Problem to solve »
Below are the records. List every line holding the word "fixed".

── Extracted data ──

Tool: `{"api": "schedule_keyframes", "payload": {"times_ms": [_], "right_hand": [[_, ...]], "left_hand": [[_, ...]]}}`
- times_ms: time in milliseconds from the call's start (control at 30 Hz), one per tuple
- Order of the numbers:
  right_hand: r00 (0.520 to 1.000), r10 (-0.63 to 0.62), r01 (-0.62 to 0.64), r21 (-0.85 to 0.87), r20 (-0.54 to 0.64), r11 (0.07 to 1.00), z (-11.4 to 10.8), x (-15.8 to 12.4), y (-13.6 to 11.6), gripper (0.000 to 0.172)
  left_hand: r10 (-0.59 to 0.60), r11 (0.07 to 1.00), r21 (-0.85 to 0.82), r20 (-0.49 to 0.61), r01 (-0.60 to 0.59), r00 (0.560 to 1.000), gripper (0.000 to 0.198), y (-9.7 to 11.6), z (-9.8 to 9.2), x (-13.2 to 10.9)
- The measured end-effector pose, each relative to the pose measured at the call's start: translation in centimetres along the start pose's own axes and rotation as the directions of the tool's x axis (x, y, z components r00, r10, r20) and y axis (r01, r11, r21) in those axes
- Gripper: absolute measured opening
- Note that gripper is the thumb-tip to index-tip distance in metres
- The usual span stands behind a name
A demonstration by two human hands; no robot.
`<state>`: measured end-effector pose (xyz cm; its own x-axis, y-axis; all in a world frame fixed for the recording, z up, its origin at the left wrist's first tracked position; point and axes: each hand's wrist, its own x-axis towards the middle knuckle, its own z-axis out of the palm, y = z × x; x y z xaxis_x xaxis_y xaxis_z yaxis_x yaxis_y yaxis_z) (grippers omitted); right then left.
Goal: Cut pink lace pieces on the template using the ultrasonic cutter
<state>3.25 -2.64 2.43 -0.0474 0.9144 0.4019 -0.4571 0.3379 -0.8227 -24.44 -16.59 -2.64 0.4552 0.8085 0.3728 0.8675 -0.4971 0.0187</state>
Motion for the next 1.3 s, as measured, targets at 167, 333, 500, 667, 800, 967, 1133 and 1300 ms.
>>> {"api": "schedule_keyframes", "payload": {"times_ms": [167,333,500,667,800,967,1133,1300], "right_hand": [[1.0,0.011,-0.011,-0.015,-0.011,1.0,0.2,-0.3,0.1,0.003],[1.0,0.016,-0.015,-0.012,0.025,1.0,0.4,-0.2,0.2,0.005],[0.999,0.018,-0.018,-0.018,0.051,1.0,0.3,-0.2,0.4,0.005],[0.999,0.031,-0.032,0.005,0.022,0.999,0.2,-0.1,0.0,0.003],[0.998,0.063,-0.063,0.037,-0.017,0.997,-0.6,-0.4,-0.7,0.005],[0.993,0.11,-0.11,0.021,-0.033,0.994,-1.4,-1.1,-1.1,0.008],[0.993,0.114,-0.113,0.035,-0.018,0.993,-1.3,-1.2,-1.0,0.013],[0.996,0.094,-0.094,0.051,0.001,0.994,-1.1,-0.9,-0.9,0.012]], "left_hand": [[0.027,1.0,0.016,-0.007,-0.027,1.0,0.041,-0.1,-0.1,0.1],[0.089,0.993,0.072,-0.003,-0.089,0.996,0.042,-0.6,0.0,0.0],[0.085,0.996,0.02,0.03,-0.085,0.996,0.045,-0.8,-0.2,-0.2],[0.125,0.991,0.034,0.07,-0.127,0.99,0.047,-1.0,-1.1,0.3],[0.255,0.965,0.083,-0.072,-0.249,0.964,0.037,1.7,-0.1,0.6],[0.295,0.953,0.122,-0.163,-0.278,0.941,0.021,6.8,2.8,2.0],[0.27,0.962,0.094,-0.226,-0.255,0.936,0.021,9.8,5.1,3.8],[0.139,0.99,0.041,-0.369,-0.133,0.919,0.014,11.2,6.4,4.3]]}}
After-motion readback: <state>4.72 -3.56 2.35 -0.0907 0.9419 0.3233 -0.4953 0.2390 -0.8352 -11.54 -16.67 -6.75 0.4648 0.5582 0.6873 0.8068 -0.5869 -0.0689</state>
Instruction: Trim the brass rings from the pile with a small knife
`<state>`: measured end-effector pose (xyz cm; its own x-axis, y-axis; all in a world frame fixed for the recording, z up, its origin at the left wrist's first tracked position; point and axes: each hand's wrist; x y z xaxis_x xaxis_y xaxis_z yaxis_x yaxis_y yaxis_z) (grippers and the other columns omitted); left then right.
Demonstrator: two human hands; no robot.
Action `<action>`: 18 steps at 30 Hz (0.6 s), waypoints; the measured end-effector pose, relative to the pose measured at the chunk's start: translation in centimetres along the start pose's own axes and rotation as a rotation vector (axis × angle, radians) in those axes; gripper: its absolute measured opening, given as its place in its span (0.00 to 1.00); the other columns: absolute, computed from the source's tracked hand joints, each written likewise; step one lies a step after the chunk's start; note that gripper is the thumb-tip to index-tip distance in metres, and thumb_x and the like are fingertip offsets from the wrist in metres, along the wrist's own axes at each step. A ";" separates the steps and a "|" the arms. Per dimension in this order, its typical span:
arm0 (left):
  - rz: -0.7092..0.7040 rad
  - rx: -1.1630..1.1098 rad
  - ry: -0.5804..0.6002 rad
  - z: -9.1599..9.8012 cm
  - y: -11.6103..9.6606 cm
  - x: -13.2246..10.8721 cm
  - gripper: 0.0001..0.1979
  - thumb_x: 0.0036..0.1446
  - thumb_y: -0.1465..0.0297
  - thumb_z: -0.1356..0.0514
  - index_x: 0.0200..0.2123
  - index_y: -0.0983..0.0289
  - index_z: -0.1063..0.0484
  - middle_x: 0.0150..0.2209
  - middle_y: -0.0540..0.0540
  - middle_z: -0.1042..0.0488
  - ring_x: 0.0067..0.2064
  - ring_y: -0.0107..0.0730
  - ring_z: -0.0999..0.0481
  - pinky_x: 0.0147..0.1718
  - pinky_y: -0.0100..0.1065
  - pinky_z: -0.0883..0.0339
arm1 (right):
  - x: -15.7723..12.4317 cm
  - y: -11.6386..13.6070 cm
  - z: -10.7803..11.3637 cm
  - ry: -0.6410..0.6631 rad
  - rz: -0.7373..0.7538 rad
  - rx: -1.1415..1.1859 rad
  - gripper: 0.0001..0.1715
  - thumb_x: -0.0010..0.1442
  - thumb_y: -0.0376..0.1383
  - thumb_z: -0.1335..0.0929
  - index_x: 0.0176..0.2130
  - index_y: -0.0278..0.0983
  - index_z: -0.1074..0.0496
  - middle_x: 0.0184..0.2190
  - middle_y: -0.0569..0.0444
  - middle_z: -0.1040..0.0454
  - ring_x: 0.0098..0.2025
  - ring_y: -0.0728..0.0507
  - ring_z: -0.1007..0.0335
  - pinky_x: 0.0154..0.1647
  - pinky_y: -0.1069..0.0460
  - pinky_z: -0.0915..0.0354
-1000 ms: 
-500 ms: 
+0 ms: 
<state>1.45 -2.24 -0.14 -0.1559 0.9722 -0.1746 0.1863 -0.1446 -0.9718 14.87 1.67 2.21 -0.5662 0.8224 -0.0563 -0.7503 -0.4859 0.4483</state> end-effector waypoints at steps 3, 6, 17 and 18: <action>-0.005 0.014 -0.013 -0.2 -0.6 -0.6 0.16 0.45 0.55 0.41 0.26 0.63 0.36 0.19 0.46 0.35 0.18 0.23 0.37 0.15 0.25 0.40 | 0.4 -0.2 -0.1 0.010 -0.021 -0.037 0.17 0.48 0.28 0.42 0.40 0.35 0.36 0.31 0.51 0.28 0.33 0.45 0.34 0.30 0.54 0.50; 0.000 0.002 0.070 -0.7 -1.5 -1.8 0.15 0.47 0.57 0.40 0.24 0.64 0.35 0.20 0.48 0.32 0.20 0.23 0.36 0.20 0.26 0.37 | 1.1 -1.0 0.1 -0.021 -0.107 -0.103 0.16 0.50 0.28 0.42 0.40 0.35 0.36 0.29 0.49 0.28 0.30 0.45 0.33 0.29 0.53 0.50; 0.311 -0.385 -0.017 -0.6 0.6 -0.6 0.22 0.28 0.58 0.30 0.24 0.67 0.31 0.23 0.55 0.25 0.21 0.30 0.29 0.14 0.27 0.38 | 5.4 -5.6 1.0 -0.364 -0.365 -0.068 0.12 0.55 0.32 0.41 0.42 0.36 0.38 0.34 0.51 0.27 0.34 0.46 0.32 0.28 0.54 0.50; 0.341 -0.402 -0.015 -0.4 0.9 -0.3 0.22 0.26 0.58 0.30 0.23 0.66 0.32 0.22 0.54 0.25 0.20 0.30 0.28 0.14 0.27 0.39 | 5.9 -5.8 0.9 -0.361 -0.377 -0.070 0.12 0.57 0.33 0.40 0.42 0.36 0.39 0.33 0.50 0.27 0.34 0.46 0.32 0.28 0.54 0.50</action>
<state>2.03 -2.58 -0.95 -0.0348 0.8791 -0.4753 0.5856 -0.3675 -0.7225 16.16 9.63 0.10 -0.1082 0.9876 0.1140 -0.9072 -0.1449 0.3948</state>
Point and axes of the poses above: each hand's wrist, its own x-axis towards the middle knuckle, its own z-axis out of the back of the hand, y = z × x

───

Solution for this exercise »
`<state>`: measured end-effector pose (xyz cm; its own x-axis, y-axis; all in a world frame fixed for the recording, z up, its origin at the left wrist's first tracked position; point and axes: each hand's wrist, its own x-axis towards the middle knuckle, its own z-axis out of the palm, y = z × x; x y z xaxis_x xaxis_y xaxis_z yaxis_x yaxis_y yaxis_z) (grippers omitted); right then left.
`<state>`: measured end-effector pose (xyz cm; its own x-axis, y-axis; all in a world frame fixed for the recording, z up, its origin at the left wrist's first tracked position; point and axes: each hand's wrist; x y z xaxis_x xaxis_y xaxis_z yaxis_x yaxis_y yaxis_z) (grippers and the other columns omitted); left then right.

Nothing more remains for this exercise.